I've always thought Killing Time was one of the best things Smith, Weston and 2000AD ever did. So since that, too, deserves to be available in a large hardback format, let's just collect the whole damn lot of Indigo Prime in the same format and be done with it.

Regards,

Robin

I am never happy to see Indigo Prime in the Prog but I think I would buy a collected edition, just to see if I can finally make head or tail of it after all these years. :lol:
Title: Re: Prog 2140 - Deep in the Bone
Post by: Frank on 22 July, 2019, 10:22:26 PM
Quote from: Magnetica on 21 July, 2019, 11:50:04 PM
I am never happy to see Indigo Prime in the Prog but I think I would buy a collected edition, just to see if I can finally make head or tail of it after all these years. :lol:

A large company has taken control of Indigo Prime and now the guy who had the idea for Indigo Prime in the first place has been taken out of the picture.

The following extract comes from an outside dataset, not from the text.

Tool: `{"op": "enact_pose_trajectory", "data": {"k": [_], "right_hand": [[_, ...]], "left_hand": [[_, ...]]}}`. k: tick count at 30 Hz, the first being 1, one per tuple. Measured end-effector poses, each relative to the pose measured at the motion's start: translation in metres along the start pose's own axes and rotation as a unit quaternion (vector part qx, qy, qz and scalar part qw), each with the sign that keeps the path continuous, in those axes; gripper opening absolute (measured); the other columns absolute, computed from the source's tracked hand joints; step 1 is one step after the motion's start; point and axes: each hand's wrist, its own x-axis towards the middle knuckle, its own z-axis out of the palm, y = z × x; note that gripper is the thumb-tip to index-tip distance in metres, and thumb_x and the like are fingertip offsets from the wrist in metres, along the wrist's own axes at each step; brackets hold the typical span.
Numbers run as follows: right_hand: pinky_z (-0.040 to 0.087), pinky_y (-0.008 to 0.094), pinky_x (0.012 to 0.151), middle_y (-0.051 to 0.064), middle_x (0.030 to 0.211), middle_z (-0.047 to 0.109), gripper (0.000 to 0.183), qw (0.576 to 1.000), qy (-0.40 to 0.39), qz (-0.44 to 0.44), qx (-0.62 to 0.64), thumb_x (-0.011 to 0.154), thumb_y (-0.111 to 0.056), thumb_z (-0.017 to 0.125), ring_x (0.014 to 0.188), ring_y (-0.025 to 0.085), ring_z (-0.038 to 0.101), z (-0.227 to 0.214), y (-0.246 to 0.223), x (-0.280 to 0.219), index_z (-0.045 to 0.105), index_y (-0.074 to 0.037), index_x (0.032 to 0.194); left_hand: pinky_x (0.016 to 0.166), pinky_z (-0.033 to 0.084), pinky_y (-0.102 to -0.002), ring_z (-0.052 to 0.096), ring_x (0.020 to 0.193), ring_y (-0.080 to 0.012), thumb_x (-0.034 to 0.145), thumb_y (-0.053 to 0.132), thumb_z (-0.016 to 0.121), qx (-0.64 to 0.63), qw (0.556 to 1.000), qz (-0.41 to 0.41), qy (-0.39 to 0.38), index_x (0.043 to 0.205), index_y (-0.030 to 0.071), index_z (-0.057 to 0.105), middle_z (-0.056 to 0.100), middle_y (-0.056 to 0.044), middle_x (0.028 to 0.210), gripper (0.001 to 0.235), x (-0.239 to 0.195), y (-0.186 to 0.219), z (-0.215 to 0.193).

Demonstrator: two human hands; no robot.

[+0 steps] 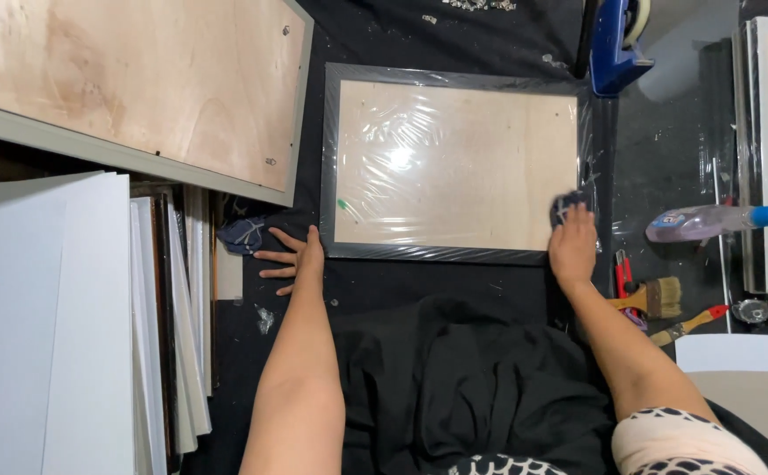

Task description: Securing the backing of a picture frame using a point driver and then cleaning the glass surface with spray and a cloth.

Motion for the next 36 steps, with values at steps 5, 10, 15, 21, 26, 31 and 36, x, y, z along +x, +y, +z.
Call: {"op": "enact_pose_trajectory", "data": {"k": [5, 10, 15, 21, 26, 31, 36], "right_hand": [[0.035, 0.052, 0.118, 0.032, 0.148, 0.051, 0.044, 0.994, 0.065, 0.067, 0.055, 0.103, -0.003, 0.052, 0.138, 0.047, 0.047, 0.031, -0.076, -0.003, 0.053, 0.006, 0.146], [0.034, 0.049, 0.119, 0.02, 0.152, 0.049, 0.047, 0.977, -0.024, -0.061, 0.202, 0.105, -0.012, 0.044, 0.142, 0.04, 0.044, 0.046, -0.241, 0.047, 0.049, -0.008, 0.151], [0.032, 0.05, 0.121, 0.019, 0.156, 0.044, 0.053, 0.939, -0.074, -0.155, 0.297, 0.102, -0.013, 0.04, 0.145, 0.04, 0.041, 0.062, -0.369, 0.079, 0.044, -0.01, 0.155], [0.029, 0.056, 0.119, 0.01, 0.164, 0.038, 0.066, 0.964, -0.051, -0.242, 0.102, 0.091, -0.026, 0.057, 0.15, 0.031, 0.036, 0.057, -0.278, 0.096, 0.044, -0.018, 0.155], [0.044, 0.052, 0.101, 0.018, 0.141, 0.056, 0.059, 0.999, 0.004, -0.034, -0.041, 0.079, -0.015, 0.064, 0.125, 0.037, 0.056, 0.029, -0.09, 0.076, 0.063, -0.009, 0.138], [0.048, 0.05, 0.083, 0.013, 0.124, 0.044, 0.047, 0.962, 0.05, 0.251, -0.09, 0.091, -0.01, 0.062, 0.109, 0.036, 0.044, 0.052, 0.007, 0.053, 0.06, -0.004, 0.138], [0.043, 0.05, 0.078, 0.017, 0.105, 0.05, 0.043, 0.969, 0.143, 0.192, -0.065, 0.081, -0.002, 0.063, 0.092, 0.039, 0.052, 0.076, -0.134, 0.11, 0.063, -0.004, 0.124]], "left_hand": [[0.106, -0.005, -0.085, -0.003, 0.153, -0.0526, 0.107, 0.057, 0.043, -0.008, 0.999, 0.006, 0.04, 0.163, 0.044, 0.006, 0.002, -0.015, 0.173, 0.068, -0.009, 0.008, -0.023], [0.106, -0.014, -0.084, -0.018, 0.152, -0.0498, 0.09, 0.078, 0.048, -0.047, 0.996, -0.002, -0.071, 0.163, 0.047, -0.005, -0.015, -0.012, 0.171, 0.095, 0.0, -0.002, -0.009], [0.106, -0.012, -0.084, -0.018, 0.152, -0.0491, 0.094, 0.076, 0.044, -0.02, 0.996, -0.011, -0.081, 0.162, 0.047, -0.007, -0.015, -0.011, 0.171, 0.091, -0.001, 0.005, -0.027], [0.108, -0.004, -0.083, -0.002, 0.153, -0.0499, 0.102, 0.066, 0.038, 0.087, 0.989, -0.003, 0.123, 0.163, 0.047, 0.007, 0.004, -0.013, 0.172, 0.071, -0.005, 0.008, -0.015], [0.108, -0.002, -0.085, 0.005, 0.153, -0.0519, 0.103, 0.067, 0.038, 0.157, 0.952, 0.003, 0.261, 0.164, 0.048, 0.014, 0.008, -0.014, 0.172, 0.069, 0.001, 0.0, 0.012], [0.104, -0.004, -0.086, 0.002, 0.152, -0.0558, 0.106, 0.061, 0.041, -0.032, 0.998, 0.019, 0.055, 0.163, 0.043, 0.012, 0.005, -0.017, 0.172, 0.066, -0.006, 0.005, -0.023], [0.104, -0.013, -0.087, -0.018, 0.151, -0.0522, 0.093, 0.076, 0.048, -0.048, 0.998, 0.012, -0.048, 0.164, 0.045, -0.003, -0.015, -0.014, 0.171, 0.093, 0.002, -0.001, -0.013]]}}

How's that for meta-fiction?

(https://i.imgur.com/t8yPzUb.jpg?1)


Title: Re: Prog 2140 - Deep in the Bone
Post by: TordelBack on 22 July, 2019, 11:32:46 PM
Very pleasing Prog under an arsom cover and a chuckleworthy Droid Life.

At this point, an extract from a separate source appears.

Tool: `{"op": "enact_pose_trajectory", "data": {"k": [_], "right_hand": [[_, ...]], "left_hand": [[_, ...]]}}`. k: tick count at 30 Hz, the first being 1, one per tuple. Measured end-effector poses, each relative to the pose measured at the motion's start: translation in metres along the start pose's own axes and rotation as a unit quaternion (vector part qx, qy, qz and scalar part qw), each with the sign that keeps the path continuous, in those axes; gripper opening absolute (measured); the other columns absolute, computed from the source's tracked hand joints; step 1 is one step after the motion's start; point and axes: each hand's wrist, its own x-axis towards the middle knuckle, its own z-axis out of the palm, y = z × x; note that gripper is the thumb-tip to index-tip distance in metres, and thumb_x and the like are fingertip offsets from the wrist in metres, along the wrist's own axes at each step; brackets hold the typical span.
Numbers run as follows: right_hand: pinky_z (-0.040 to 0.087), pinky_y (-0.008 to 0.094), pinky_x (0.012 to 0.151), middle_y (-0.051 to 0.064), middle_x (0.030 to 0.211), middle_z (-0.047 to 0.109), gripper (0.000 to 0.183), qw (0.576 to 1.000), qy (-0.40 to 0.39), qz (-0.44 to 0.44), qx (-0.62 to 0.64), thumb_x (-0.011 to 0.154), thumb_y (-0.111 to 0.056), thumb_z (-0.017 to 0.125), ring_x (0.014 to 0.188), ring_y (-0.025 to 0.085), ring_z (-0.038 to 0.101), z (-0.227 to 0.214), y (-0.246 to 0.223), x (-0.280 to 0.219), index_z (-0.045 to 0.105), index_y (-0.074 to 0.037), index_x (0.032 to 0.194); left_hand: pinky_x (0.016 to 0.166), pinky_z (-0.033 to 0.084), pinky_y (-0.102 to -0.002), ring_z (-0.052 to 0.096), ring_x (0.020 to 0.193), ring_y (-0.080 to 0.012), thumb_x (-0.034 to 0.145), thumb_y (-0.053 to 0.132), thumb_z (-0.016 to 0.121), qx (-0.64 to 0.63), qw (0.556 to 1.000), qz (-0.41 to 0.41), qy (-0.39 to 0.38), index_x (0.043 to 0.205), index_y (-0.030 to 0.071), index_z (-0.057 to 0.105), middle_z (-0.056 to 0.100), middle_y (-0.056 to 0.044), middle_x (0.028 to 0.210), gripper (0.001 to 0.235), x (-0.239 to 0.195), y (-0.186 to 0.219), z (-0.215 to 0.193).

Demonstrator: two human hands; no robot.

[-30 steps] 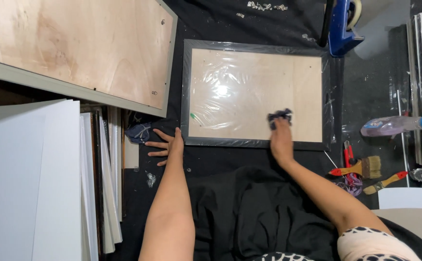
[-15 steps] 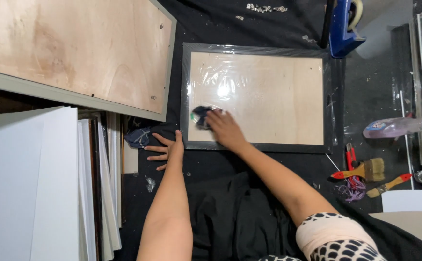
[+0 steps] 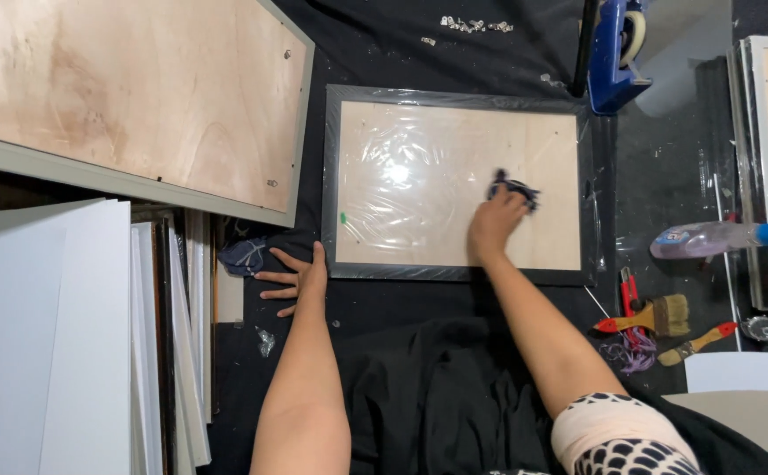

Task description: Securing the backing of a picture frame using a point driver and then cleaning the glass surface with spray and a cloth.

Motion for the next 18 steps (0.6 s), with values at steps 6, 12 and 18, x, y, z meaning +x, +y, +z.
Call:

Pick of the litter was undoubtedly Absalom, Rennie & TT delivering a wonderfully clever take on an old chestnut, as compact and successful a piece of storytelling as you're likely to see in comics.

Close second was Thistlebone, which has definitely hit its narrative stride while continuing to be hypnotically gorgeous.  We are so damn lucky to have an artist like SDB working so regularly on the prog.  Quick quibble, stabbing someone with a closed secateurs has to be a tricky thing, those things only have one edge.

Not far behind, Foster works his lovely magic on Dredd, with a McConville alien zoo story that is just one additional teensy idea short of being totally satisfying. Being devoid of creative juices, I have no clue what that idea might be, of course. The phrase round these parts is 'hurler on the ditch'.

Anderson worked a lot better this week. Aneke seems to have mastered the bikes and tech along with her lovely uniforms and everything seemed a lot more cohesive this week.  A classic Anderson move in that final panel!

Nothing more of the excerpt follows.